_Problem description_. Report the tally of lines featuring the word "frame" in the entries below, without anything else.

Source data:
● ● ● ●

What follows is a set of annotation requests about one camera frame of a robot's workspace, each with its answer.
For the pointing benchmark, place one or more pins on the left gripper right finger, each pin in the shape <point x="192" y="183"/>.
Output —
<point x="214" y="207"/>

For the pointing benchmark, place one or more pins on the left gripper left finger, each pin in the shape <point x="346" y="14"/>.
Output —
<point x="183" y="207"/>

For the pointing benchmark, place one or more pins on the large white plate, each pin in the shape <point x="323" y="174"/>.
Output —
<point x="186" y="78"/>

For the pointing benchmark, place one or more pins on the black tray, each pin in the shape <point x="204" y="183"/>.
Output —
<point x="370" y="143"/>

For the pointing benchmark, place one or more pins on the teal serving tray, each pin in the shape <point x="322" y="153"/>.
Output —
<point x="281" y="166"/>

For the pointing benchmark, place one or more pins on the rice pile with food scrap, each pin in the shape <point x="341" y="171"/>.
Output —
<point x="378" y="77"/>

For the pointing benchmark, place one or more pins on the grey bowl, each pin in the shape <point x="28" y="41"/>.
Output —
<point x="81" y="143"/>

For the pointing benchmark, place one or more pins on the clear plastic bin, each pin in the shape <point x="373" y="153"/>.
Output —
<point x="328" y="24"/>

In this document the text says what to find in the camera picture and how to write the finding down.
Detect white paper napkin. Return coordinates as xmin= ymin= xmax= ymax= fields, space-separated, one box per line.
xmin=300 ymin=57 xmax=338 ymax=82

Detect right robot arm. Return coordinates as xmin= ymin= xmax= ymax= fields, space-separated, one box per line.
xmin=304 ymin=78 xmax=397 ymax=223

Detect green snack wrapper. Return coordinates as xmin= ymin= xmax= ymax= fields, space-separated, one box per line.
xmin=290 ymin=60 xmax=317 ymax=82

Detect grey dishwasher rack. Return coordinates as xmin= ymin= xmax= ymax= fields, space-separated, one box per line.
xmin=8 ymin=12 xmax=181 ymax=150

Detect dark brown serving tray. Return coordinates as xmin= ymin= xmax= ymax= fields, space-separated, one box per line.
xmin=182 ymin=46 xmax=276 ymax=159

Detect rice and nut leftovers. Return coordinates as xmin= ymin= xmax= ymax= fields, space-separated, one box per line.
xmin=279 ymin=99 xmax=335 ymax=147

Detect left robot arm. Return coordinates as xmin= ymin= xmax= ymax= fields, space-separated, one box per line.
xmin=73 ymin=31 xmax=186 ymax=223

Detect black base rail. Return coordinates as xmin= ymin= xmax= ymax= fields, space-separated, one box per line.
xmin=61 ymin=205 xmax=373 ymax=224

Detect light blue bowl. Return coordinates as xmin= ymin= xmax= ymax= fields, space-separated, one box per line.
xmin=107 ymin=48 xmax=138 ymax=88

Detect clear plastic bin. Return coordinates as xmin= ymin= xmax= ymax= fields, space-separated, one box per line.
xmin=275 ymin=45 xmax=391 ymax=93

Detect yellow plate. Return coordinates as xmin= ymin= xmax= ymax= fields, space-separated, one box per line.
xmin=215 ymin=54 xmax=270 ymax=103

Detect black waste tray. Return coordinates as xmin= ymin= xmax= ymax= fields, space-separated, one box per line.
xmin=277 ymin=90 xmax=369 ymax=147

● ● ● ●

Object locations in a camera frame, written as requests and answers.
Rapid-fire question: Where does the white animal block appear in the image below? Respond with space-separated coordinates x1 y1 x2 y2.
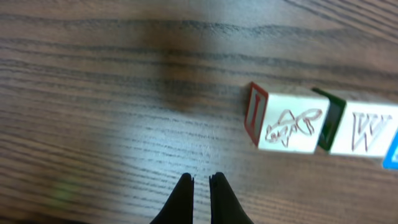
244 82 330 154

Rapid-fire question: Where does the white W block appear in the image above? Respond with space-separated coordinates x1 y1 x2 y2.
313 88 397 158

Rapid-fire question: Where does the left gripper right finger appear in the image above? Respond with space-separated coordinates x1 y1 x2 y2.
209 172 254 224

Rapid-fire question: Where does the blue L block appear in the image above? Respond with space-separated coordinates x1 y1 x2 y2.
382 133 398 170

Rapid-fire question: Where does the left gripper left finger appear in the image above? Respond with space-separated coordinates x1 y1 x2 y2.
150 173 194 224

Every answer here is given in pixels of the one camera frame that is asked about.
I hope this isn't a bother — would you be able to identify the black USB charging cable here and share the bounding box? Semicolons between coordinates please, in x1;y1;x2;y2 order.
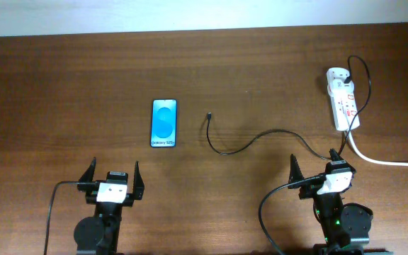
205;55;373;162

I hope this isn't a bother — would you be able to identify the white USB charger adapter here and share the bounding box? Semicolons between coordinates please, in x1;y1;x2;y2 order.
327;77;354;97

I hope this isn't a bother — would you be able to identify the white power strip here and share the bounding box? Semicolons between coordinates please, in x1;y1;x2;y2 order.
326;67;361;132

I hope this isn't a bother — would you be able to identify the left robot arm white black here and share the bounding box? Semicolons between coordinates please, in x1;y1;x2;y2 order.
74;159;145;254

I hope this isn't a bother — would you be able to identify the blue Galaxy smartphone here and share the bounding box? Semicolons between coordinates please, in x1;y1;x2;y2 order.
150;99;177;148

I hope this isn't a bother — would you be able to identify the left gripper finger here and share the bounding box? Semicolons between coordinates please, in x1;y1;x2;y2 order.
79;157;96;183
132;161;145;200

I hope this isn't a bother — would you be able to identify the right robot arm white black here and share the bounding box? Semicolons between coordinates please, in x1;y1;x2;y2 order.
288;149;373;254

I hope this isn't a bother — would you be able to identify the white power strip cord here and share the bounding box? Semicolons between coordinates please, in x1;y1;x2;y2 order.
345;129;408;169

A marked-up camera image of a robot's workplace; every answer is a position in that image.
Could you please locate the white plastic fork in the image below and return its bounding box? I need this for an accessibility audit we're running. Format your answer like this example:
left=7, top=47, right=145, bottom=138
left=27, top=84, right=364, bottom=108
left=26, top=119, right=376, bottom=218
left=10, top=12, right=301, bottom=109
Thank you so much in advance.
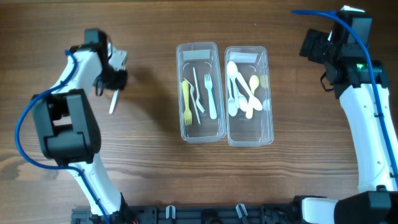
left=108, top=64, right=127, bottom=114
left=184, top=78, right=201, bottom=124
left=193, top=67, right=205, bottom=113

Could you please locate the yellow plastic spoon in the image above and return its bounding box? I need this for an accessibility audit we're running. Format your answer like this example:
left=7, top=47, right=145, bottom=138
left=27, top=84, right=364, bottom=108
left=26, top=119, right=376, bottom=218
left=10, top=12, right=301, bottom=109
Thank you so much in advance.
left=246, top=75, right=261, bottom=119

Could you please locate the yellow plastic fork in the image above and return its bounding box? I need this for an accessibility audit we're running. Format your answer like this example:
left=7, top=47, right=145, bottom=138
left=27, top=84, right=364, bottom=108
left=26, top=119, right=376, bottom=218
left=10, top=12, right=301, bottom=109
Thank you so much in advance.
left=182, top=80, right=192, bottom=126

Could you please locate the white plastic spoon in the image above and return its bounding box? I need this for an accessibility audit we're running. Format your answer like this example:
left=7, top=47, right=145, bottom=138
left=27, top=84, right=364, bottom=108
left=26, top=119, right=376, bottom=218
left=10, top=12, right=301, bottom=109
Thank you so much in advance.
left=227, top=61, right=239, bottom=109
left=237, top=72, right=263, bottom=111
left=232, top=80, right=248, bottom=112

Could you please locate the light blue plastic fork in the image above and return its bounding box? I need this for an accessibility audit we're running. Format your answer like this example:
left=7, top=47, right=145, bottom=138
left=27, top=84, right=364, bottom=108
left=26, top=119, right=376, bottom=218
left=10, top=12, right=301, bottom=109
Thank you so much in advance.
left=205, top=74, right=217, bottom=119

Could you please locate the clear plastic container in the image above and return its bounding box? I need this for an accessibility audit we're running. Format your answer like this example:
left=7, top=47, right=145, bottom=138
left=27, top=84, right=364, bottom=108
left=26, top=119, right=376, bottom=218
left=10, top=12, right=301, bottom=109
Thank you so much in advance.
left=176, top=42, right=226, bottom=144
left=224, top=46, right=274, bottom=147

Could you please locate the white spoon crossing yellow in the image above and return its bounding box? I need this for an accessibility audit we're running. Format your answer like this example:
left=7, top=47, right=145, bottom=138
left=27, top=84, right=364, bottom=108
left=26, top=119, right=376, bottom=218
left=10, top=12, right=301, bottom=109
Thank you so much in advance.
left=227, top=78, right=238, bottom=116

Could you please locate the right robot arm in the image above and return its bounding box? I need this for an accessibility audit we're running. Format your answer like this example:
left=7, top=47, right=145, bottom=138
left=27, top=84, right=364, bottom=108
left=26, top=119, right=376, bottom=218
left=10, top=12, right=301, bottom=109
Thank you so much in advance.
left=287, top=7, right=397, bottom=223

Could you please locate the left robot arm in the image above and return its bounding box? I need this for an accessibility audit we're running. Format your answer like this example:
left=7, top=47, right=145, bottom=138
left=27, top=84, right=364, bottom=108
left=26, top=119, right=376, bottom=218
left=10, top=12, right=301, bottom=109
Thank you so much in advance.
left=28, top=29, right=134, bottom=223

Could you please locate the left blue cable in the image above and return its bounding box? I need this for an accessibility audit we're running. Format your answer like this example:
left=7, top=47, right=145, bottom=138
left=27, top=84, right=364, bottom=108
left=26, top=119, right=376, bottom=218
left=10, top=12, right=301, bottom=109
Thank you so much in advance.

● ● ● ●

_Reply_. 3